Error: "Failed to Stop Motion" when using Joint Trajectory Streaming with Motoman

asked 2019-07-26 18:22:45 -0600

jmr076 gravatar image

I'm using the Motoman SIA5D robot with the FS100 controller and ROS Kinetic on Ubuntu 16.04.

I want to move my robot along a trajectory until a new trajectory is desired, and then begin moving along the new one. I'm using the motion streaming interface in the motoman_driver package to send these trajectories to the robot. I send the trajectories as a FollowJointTrajectoryActionGoal msg to joint_trajectory_action/goal topic, and when I want to cancel that trajectory I send the corresponding GoalID to the joint_trajectory_action/cancel topic. This works some of the time, though sometimes when trying to cancel the current trajectory, I will get the following error, and the robot will not stop moving along the current trajectory.

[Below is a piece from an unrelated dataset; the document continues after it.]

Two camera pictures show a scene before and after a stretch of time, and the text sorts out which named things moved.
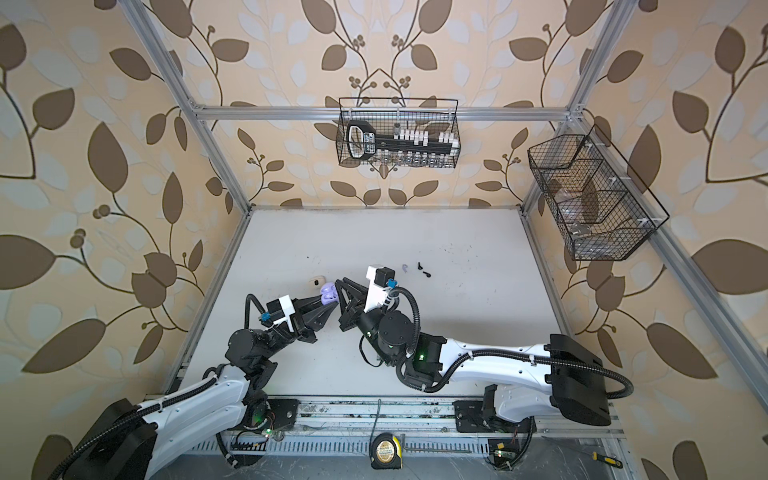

Failed to Stop Motion: Failed(2) Unknown(0)

Any ideas on why the robot fails to stop? I wrote the following very basic test which generates and sends a trajectory to rotate the base joint one direction for 3 seconds, send a cancel request, waits for 0.3 seconds, then makes and sends a new trajectory to rotate the base joint in the opposite direction, and so on. The current_state variable holds the most recently received joint angles from the joint_states topic.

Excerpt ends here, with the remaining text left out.